__WORK TO BE COMPLETED__: Which lines in the entries below contain the string "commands"? Show each of them in full.

__RECORDS TO USE__:
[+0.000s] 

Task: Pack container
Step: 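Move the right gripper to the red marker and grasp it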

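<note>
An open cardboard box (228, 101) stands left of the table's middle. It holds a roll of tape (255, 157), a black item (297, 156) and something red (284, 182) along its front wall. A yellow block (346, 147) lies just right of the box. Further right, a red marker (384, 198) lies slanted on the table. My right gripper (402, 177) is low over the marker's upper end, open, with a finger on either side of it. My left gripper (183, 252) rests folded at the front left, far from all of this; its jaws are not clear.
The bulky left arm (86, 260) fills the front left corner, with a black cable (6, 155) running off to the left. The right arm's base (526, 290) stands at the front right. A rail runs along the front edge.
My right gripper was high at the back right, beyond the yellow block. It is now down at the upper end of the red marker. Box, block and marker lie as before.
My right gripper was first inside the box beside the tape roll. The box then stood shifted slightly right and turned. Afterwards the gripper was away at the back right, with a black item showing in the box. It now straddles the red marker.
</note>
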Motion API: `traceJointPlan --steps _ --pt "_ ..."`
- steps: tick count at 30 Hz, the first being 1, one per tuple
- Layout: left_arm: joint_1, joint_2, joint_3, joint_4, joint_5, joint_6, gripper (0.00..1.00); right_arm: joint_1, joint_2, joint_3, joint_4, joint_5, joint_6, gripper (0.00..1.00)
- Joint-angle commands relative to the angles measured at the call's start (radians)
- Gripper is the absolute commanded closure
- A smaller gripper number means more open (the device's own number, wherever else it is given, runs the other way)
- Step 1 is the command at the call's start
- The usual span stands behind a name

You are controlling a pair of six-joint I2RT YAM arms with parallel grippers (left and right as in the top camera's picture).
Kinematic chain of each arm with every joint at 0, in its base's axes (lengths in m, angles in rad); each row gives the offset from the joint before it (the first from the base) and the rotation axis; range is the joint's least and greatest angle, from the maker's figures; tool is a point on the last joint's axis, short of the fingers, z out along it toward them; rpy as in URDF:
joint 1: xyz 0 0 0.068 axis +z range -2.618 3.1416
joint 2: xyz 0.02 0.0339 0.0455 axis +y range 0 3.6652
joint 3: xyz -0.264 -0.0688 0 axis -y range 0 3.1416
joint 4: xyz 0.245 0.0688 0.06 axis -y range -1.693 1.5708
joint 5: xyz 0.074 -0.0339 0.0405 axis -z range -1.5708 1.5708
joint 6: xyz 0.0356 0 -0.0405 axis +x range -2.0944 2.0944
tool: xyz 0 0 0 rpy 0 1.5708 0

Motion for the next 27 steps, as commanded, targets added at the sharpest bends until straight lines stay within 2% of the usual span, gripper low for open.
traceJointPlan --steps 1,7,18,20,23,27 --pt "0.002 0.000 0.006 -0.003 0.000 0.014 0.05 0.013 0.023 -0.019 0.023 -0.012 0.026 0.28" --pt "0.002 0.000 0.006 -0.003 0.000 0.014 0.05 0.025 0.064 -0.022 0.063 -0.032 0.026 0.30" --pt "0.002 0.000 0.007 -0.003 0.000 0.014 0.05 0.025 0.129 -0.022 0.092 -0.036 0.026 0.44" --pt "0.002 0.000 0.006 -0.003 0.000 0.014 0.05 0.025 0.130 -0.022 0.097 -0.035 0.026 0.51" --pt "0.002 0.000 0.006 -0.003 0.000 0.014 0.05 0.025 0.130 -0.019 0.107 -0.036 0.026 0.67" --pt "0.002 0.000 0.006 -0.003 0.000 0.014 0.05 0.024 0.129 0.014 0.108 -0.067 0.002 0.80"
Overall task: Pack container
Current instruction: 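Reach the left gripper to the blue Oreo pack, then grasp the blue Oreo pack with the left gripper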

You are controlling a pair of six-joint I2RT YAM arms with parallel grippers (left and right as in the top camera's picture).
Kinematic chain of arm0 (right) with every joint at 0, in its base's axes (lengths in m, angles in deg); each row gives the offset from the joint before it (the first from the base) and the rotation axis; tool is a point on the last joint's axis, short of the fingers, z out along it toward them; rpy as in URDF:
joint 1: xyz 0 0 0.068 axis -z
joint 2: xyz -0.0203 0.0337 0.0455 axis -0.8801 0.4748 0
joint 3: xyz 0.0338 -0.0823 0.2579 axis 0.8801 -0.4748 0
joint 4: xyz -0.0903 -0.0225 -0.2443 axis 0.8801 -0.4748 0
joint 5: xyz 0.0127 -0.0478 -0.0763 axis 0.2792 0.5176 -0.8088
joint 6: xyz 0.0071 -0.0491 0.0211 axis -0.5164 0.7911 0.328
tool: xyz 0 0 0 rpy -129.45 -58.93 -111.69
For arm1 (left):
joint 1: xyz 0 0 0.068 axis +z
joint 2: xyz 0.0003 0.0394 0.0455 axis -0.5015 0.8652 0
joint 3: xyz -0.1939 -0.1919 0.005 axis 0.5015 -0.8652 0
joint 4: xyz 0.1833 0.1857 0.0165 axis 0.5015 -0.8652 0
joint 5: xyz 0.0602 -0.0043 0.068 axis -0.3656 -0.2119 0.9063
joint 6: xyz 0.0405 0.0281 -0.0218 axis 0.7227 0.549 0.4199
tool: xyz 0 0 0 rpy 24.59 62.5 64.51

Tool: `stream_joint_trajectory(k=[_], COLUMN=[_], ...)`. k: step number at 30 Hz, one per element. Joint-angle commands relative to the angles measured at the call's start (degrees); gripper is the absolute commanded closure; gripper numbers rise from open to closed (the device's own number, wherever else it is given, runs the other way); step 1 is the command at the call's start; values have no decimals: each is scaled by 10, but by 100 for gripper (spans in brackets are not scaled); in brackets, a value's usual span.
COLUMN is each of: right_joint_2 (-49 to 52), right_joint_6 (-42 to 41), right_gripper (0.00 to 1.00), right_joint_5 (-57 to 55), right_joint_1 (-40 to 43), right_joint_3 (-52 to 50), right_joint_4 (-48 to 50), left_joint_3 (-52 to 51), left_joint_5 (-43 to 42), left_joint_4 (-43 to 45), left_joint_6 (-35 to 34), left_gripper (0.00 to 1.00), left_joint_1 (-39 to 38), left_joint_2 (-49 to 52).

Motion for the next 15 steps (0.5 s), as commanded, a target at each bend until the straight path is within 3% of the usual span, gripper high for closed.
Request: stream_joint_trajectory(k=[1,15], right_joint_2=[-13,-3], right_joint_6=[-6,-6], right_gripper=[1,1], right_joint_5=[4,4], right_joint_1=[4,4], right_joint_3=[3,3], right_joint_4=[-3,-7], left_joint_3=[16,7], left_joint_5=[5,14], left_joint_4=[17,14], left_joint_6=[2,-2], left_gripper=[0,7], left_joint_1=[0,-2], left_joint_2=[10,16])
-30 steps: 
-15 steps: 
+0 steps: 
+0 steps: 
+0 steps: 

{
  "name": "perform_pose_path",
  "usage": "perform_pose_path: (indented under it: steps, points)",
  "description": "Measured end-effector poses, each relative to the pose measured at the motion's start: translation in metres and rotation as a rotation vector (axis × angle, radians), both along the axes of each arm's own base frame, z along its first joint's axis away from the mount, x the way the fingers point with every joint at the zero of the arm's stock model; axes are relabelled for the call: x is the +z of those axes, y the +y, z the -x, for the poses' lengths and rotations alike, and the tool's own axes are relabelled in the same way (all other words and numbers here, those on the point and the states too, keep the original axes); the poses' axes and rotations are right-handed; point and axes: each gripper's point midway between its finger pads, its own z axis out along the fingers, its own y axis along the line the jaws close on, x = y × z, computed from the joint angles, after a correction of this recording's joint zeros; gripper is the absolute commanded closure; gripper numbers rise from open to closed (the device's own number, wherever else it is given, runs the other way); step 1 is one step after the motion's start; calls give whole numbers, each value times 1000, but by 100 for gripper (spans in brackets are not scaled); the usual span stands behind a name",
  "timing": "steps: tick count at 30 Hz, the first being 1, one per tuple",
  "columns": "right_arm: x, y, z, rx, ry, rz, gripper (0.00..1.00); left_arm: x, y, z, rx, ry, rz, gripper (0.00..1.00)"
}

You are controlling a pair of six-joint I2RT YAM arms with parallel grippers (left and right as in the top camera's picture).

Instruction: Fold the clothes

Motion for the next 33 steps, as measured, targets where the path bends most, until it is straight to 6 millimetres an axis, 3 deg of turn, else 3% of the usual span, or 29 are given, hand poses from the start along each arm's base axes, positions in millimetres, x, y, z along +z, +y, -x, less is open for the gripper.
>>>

__THE ANSWER__:
- Joint-angle commands relative to the angles measured at the call's start (radians)
Tool: `stream_joint_trajectory(k=[_], COLUMN=[_], ...)`. k: step number at 30 Hz, one per element. Joint-angle commands relative to the angles measured at the call's start (degrees); gripper is the absolute commanded closure; gripper numbers rise from open to closed (the device's own number, wherever else it is given, runs the other way); step 1 is the command at the call's start; values have no decimals: each is scaled by 10, but by 100 for gripper (spans in brackets are not scaled); in brackets, a value's usual span.

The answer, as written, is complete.